Extracted information:
*** Block opens ***

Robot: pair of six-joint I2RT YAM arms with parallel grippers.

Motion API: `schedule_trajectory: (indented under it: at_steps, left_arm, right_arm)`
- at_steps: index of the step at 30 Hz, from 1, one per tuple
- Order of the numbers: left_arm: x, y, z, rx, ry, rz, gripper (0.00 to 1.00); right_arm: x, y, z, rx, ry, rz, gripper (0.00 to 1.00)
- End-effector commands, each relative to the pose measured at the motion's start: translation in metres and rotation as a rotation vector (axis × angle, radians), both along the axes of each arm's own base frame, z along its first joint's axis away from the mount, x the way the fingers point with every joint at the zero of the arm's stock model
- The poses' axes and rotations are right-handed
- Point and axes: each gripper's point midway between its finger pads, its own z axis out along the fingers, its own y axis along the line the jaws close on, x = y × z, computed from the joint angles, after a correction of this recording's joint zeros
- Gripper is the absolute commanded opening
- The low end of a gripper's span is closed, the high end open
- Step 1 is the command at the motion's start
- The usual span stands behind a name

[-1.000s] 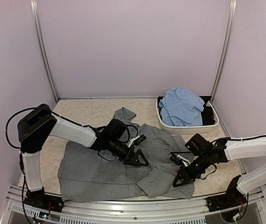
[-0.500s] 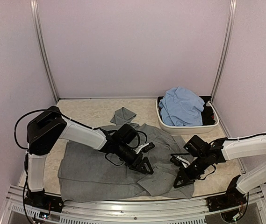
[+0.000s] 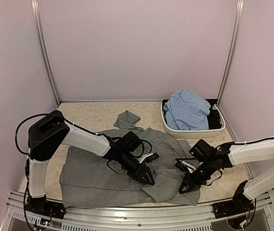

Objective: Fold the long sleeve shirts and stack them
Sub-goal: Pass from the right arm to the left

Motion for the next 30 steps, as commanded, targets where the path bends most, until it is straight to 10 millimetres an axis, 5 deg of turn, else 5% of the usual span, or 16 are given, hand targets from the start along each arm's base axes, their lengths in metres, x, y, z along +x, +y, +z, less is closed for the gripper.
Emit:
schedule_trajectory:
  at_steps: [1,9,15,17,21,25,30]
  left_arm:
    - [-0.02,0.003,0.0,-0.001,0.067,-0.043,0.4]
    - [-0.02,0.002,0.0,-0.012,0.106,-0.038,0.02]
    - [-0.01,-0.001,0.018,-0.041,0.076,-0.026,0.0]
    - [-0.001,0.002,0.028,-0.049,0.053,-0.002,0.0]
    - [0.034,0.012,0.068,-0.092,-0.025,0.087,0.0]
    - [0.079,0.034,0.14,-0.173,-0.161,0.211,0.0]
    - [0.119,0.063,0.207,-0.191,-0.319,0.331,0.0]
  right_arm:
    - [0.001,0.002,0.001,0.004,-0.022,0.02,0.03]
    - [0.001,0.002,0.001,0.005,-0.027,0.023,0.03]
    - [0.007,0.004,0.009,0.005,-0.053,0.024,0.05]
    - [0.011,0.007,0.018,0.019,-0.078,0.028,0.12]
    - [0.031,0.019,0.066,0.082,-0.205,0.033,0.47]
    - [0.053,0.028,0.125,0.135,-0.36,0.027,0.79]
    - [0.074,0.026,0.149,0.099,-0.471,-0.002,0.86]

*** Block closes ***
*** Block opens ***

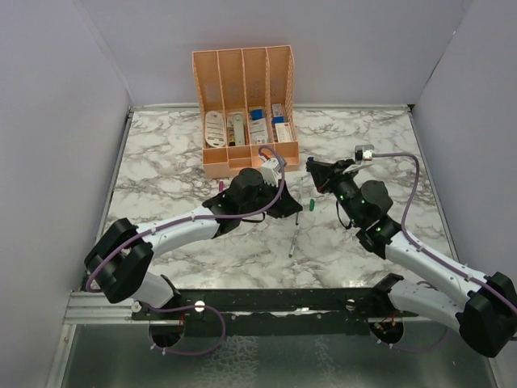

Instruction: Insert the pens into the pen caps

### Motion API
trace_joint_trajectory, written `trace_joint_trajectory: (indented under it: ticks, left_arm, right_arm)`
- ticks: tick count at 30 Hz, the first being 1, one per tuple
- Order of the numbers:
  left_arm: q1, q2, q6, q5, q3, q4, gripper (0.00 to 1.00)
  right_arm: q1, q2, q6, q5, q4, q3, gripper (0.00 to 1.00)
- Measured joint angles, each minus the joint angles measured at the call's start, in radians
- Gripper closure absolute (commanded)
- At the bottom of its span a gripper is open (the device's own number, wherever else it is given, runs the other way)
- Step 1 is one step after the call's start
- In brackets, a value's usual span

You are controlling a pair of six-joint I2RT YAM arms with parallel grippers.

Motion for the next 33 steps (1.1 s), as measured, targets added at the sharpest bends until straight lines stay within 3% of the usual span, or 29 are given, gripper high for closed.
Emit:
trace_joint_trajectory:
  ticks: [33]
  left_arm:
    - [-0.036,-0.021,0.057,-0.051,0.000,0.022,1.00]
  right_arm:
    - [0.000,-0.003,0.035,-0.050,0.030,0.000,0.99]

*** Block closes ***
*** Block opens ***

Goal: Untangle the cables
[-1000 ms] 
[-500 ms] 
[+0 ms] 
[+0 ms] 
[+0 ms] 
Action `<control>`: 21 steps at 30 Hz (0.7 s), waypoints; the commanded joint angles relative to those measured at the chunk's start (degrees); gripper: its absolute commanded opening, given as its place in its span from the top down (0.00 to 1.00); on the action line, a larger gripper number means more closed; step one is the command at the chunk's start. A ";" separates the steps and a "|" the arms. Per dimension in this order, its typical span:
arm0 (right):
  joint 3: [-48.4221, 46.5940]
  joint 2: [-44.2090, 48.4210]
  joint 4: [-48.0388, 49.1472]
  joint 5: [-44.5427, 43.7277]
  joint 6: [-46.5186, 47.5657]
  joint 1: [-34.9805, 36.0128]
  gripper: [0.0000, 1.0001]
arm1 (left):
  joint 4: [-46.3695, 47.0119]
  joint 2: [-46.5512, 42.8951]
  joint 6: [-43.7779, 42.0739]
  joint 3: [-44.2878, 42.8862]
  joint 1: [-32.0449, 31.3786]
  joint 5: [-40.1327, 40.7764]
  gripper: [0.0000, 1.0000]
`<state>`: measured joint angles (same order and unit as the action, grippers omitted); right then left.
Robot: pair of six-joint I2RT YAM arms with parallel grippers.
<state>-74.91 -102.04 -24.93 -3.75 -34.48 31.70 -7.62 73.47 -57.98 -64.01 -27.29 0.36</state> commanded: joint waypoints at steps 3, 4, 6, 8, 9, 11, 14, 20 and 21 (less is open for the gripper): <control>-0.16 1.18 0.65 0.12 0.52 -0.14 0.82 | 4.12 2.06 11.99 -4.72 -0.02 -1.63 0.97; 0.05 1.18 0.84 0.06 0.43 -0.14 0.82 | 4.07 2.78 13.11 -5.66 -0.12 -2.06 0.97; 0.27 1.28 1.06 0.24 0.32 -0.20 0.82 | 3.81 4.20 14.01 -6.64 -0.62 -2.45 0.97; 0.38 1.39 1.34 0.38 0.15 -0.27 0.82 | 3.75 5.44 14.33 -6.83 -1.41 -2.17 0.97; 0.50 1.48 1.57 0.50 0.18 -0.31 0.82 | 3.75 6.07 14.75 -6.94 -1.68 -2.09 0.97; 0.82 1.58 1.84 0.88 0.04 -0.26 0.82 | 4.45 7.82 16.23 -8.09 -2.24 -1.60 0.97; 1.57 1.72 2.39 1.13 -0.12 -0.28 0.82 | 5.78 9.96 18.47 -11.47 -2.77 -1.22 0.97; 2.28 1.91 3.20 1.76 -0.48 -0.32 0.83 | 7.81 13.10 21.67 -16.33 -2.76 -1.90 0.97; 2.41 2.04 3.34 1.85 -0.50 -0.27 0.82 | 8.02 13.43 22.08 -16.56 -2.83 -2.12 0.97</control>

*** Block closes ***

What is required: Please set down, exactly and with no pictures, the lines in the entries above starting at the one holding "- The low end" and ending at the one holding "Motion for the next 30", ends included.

Finished task:
- The low end of a gripper's span is closed, the high end open
- Step 1 is the command at the motion's start
- The usual span stands behind a name

[-1.000s] 
[-0.500s] 
[+0.000s] 

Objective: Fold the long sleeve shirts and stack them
Sub-goal: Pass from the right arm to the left

Motion for the next 30 steps, as commanded, targets where the path bends most, until it is straight to 10 millimetres an axis, 5 deg of turn, else 5% of the usual span, or 16 are given, hand targets from the start along each arm's base axes, their lengths in metres, x, y, z along +x, +y, +z, less is closed for the gripper.

That completes the output for this exercise.